← Back to team overview

maria-developers team mailing list archive

Re: 8742d176bc2: Added support for more functions when using partitioned S3 tables

 

Hi!

On Fri, Apr 17, 2020 at 3:49 PM Sergei Golubchik <serg@xxxxxxxxxxx> wrote:

<cut>

> > +++ b/mysql-test/suite/s3/replication_partition.test
> > @@ -0,0 +1,170 @@
> > +--source include/have_s3.inc
> > +--source include/have_partition.inc
> > +--source include/master-slave.inc
>
> master-slave should always be included last, after all other have_xxx includes.

<cut>

> > diff --git a/mysys/my_symlink.c b/mysys/my_symlink.c
> > index cbee78a7f5c..323ae69a39c 100644
> > --- a/mysys/my_symlink.c
> > +++ b/mysys/my_symlink.c
> > @@ -154,7 +154,8 @@ int my_realpath(char *to, const char *filename, myf MyFlags)
> >        original name but will at least be able to resolve paths that starts
> >        with '.'.
> >      */
> > -    DBUG_PRINT("error",("realpath failed with errno: %d", errno));
> > +    if (MyFlags)
> > +      DBUG_PRINT("error",("realpath failed with errno: %d", errno));
>
> This is kind of against the concept of dbug. dbug's idea is that one should
> not edit the code every time, but put DBUG points one and enable/disable them
> at run-time.
>
> In cases like that you can specify precisely what you want to see in the trace
> with complicated command-line --debug string. But I usually just let it
> log everything and then use dbug/remove_function_from_trace.pl script.

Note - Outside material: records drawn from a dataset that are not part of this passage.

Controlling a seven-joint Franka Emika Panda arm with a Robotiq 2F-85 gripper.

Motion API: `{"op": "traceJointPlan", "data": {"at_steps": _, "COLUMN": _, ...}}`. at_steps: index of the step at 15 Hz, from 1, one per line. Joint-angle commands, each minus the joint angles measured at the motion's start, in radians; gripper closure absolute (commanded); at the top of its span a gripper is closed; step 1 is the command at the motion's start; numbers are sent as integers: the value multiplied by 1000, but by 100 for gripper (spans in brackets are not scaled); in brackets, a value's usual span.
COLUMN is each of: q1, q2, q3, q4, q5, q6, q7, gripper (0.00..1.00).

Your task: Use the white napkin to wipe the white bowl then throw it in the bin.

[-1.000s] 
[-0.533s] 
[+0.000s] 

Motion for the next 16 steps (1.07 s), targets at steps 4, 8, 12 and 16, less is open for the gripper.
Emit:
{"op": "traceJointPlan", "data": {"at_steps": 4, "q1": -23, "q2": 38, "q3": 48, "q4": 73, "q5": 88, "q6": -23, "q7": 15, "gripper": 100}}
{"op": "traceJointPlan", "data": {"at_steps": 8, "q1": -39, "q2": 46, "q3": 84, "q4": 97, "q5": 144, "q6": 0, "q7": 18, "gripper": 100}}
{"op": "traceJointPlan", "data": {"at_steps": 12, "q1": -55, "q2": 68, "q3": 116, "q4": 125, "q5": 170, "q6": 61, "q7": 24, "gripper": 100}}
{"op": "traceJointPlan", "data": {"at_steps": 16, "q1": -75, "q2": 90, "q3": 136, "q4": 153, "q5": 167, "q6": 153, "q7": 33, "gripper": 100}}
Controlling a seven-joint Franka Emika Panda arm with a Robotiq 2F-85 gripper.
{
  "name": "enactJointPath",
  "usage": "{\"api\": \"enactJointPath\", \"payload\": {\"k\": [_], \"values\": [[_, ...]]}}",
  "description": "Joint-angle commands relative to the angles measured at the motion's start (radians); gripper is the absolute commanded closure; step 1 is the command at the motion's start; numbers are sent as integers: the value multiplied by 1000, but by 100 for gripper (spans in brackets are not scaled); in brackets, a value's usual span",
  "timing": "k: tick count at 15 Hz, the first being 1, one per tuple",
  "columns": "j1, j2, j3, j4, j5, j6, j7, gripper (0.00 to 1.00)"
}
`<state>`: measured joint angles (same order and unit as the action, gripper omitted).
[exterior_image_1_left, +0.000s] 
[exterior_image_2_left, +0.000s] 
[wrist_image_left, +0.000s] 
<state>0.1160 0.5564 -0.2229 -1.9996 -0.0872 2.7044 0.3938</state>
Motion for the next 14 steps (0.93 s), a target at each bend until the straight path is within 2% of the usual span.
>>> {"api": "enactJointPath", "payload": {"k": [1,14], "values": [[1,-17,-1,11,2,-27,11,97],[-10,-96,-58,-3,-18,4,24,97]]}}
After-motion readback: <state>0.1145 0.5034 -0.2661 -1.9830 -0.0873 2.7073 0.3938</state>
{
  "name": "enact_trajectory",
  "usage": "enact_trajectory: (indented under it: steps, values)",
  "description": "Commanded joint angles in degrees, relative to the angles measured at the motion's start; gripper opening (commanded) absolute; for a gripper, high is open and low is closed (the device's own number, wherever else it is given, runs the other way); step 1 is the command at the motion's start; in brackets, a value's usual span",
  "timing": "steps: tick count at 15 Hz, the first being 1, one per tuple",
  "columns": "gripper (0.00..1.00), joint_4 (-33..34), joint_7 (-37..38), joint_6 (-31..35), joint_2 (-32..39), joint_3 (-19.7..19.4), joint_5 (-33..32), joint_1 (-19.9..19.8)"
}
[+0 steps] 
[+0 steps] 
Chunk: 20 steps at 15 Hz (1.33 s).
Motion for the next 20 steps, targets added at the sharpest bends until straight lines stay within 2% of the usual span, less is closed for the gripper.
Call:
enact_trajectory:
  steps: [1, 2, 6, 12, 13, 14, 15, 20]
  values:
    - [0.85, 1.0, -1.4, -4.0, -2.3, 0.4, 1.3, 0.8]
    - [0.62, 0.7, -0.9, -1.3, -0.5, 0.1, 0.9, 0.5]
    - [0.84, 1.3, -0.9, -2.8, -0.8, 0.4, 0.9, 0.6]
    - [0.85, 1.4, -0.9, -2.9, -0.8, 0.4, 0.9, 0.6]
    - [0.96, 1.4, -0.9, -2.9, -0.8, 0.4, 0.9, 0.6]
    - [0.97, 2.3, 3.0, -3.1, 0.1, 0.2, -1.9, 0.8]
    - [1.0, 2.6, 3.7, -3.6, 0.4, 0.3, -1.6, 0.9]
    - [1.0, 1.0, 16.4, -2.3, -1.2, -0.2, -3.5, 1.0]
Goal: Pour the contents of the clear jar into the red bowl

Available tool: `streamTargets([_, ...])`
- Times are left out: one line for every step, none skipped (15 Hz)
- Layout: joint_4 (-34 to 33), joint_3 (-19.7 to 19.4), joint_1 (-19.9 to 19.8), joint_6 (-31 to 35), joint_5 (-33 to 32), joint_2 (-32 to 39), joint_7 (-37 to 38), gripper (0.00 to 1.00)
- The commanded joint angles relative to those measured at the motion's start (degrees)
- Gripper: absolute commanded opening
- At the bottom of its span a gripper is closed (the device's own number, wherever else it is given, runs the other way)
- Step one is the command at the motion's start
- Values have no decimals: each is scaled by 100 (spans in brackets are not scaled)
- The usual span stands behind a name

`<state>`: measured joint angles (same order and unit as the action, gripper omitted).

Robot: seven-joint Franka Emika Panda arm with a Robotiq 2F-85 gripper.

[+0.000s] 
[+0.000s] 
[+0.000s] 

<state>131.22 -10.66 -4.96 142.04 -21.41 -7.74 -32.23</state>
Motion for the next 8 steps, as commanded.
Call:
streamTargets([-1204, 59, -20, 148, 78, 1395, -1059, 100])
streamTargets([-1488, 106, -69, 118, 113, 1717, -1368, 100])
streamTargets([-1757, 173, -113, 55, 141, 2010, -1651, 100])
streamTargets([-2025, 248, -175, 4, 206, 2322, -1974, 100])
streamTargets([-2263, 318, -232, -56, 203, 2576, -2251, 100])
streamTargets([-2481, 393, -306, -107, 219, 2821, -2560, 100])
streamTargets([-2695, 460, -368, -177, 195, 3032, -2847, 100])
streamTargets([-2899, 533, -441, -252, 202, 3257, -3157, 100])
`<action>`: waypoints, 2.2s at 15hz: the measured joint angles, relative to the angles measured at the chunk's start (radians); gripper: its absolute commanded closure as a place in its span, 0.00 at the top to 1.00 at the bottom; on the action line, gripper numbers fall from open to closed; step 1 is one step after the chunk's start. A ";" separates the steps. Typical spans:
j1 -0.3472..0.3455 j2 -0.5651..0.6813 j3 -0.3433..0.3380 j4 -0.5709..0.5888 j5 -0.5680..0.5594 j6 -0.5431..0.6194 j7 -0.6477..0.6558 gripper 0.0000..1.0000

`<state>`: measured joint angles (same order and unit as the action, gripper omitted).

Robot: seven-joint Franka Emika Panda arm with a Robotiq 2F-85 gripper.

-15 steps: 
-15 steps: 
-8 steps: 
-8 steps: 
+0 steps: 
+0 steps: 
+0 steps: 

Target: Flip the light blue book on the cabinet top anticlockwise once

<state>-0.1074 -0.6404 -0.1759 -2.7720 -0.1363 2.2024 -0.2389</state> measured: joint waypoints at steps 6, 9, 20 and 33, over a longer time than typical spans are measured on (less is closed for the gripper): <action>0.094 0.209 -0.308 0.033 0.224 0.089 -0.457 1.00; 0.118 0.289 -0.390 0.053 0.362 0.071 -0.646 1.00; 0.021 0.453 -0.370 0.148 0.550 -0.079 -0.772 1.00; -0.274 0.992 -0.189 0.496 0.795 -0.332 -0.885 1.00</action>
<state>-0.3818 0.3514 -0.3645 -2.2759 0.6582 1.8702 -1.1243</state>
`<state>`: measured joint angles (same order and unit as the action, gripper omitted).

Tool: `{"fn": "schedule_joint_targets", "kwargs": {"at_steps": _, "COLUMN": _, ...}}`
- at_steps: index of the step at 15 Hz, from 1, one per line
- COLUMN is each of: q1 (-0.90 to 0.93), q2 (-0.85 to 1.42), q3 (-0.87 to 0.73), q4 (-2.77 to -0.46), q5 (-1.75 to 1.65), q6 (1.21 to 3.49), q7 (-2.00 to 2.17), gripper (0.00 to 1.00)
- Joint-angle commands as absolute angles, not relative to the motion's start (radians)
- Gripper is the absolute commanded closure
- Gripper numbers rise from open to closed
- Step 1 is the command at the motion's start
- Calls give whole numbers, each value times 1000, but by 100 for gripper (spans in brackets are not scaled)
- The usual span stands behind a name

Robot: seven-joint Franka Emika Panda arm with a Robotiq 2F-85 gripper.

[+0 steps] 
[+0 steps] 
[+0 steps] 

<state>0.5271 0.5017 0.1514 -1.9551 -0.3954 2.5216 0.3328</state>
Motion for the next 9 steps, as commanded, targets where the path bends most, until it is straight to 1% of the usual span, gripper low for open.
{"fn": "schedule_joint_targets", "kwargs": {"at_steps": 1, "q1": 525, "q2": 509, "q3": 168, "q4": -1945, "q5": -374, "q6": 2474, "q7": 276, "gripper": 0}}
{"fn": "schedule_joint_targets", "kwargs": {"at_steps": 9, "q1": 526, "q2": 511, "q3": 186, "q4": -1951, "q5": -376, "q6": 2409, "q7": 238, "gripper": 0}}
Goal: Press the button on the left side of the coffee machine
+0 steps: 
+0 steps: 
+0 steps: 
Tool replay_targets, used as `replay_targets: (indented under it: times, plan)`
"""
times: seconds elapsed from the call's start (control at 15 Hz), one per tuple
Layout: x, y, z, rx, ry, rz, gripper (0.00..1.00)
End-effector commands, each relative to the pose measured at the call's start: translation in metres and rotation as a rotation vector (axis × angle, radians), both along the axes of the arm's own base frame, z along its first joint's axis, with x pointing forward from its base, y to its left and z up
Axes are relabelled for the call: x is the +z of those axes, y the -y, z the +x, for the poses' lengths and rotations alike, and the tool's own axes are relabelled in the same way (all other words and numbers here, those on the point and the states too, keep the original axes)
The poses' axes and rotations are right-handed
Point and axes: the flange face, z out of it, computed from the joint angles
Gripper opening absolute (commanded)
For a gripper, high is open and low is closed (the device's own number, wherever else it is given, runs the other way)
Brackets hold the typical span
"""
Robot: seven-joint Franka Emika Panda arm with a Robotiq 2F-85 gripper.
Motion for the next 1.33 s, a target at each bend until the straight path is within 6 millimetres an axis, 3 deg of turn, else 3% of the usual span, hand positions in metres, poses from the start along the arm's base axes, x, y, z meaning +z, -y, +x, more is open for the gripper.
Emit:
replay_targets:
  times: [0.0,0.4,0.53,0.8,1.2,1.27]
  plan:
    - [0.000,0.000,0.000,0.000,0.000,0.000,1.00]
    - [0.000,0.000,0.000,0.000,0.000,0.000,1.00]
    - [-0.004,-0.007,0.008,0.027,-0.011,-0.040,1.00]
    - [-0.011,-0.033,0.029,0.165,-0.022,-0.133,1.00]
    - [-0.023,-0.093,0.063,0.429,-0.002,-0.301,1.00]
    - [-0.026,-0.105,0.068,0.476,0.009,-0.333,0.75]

The reason for the above is that it was not a real error, but a check if the
file was a path.

The reason for disabling this is that when I have a problem, I usually search in
the trrace for "error:".  With big traces, there is a lot of calls to
realpath and I
have to skip all these which is very annoying and not helpful as the above
case is not an error!

In other words, we should only log things with label "error" when it's
really is an error
Changing the label depending on MyFlags is not helpful as the rest of
the dbug trace
will anyway show the result from realpath()


> > diff --git a/sql/discover.cc b/sql/discover.cc
> > index e49a2a3b0c0..7f3fe73c155 100644
> > --- a/sql/discover.cc
> > +++ b/sql/discover.cc
> > @@ -99,23 +99,23 @@ int readfrm(const char *name, const uchar **frmdata, size_t *len)
> >
> >
> >  /*
> > -  Write the content of a frm data pointer
> > -  to a frm file.
> > +  Write the content of a frm data pointer to a frm or par file.
>
> really? writefrm() writes to a .par file?
Yes, that was confusing and the reason I changed the comment.

> may be rename it to writefile() then?

Yes, I will do a rename of this function.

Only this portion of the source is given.